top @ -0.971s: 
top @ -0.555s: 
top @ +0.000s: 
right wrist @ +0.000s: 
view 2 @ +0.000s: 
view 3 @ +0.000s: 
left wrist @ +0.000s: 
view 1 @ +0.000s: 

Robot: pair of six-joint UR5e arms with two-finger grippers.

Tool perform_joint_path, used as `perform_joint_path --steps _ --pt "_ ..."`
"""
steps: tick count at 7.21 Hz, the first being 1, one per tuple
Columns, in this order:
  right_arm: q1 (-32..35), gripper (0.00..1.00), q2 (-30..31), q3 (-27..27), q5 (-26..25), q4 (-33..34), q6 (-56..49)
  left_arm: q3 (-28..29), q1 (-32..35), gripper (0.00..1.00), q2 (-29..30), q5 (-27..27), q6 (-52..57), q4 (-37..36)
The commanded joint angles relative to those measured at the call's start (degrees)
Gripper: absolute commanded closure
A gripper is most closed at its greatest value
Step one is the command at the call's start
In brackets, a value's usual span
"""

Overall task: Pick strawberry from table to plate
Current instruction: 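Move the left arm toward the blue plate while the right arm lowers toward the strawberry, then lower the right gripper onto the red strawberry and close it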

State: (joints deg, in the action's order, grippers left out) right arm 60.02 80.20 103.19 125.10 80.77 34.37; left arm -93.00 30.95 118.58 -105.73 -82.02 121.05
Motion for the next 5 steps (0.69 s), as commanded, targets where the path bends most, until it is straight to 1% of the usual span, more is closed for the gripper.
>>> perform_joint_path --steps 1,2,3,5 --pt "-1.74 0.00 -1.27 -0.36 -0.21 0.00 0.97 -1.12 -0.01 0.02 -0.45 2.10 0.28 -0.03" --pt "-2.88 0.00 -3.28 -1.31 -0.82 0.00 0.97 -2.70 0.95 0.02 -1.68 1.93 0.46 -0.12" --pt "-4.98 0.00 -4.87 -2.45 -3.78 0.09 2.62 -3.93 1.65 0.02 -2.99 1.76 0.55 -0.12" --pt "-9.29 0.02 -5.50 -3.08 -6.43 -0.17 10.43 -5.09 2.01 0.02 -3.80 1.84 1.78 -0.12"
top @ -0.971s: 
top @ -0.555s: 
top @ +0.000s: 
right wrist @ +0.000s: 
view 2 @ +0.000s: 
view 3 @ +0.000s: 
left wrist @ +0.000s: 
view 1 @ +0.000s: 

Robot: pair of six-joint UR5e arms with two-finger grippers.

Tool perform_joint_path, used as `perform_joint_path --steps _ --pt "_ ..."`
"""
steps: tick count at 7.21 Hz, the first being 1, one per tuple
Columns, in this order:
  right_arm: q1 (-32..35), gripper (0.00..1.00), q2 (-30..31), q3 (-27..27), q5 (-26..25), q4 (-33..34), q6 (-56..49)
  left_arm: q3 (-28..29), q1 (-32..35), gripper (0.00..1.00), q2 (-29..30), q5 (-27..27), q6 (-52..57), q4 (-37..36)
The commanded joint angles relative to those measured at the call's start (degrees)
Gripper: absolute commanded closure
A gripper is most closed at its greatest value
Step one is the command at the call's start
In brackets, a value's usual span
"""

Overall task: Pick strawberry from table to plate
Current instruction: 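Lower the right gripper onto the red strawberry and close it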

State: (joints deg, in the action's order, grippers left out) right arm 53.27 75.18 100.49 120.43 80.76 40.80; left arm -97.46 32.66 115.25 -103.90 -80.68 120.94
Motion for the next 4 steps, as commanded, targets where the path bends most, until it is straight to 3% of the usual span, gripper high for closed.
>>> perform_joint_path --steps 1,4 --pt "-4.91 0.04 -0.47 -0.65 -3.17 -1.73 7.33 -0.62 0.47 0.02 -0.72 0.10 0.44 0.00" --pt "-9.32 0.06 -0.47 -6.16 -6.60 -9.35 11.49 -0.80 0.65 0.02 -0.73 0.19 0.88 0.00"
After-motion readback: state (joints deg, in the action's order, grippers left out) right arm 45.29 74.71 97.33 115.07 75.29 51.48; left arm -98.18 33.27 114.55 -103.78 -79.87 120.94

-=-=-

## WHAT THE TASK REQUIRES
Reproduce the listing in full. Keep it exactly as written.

## RESULT OF THIS EXERCISE
top @ -0.971s: 
top @ -0.555s: 
top @ +0.000s: 
right wrist @ +0.000s: 
view 2 @ +0.000s: 
view 3 @ +0.000s: 
left wrist @ +0.000s: 
view 1 @ +0.000s: 

Robot: pair of six-joint UR5e arms with two-finger grippers.

Tool perform_joint_path, used as `perform_joint_path --steps _ --pt "_ ..."`
"""
steps: tick count at 7.21 Hz, the first being 1, one per tuple
Columns, in this order:
  right_arm: q1 (-32..35), gripper (0.00..1.00), q2 (-30..31), q3 (-27..27), q5 (-26..25), q4 (-33..34), q6 (-56..49)
  left_arm: q3 (-28..29), q1 (-32..35), gripper (0.00..1.00), q2 (-29..30), q5 (-27..27), q6 (-52..57), q4 (-37..36)
The commanded joint angles relative to those measured at the call's start (degrees)
Gripper: absolute commanded closure
A gripper is most closed at its greatest value
Step one is the command at the call's start
In brackets, a value's usual span
"""

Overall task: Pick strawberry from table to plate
Current instruction: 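Move the left arm toward the blue plate while the right arm lowers toward the strawberry, then lower the right gripper onto the red strawberry and close it
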
State: (joints deg, in the action's order, grippers left out) right arm 60.02 80.20 103.19 125.10 80.77 34.37; left arm -93.00 30.95 118.58 -105.73 -82.02 121.05
Motion for the next 5 steps (0.69 s), as commanded, targets where the path bends most, until it is straight to 1% of the usual span, more is closed for the gripper.
>>> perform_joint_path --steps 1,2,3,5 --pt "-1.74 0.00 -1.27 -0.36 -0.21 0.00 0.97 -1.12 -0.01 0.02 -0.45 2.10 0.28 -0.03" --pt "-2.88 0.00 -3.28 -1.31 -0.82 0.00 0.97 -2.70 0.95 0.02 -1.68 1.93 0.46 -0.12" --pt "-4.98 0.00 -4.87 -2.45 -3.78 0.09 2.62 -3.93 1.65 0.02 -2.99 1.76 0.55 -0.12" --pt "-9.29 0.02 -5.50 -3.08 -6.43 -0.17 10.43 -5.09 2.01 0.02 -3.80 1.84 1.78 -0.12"
top @ -0.971s: 
top @ -0.555s: 
top @ +0.000s: 
right wrist @ +0.000s: 
view 2 @ +0.000s: 
view 3 @ +0.000s: 
left wrist @ +0.000s: 
view 1 @ +0.000s: 

Robot: pair of six-joint UR5e arms with two-finger grippers.

Tool perform_joint_path, used as `perform_joint_path --steps _ --pt "_ ..."`
"""
steps: tick count at 7.21 Hz, the first being 1, one per tuple
Columns, in this order:
  right_arm: q1 (-32..35), gripper (0.00..1.00), q2 (-30..31), q3 (-27..27), q5 (-26..25), q4 (-33..34), q6 (-56..49)
  left_arm: q3 (-28..29), q1 (-32..35), gripper (0.00..1.00), q2 (-29..30), q5 (-27..27), q6 (-52..57), q4 (-37..36)
The commanded joint angles relative to those measured at the call's start (degrees)
Gripper: absolute commanded closure
A gripper is most closed at its greatest value
Step one is the command at the call's start
In brackets, a value's usual span
"""

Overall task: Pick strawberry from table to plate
Current instruction: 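Lower the right gripper onto the red strawberry and close it
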
State: (joints deg, in the action's order, grippers left out) right arm 53.27 75.18 100.49 120.43 80.76 40.80; left arm -97.46 32.66 115.25 -103.90 -80.68 120.94
Motion for the next 4 steps, as commanded, targets where the path bends most, until it is straight to 3% of the usual span, gripper high for closed.
>>> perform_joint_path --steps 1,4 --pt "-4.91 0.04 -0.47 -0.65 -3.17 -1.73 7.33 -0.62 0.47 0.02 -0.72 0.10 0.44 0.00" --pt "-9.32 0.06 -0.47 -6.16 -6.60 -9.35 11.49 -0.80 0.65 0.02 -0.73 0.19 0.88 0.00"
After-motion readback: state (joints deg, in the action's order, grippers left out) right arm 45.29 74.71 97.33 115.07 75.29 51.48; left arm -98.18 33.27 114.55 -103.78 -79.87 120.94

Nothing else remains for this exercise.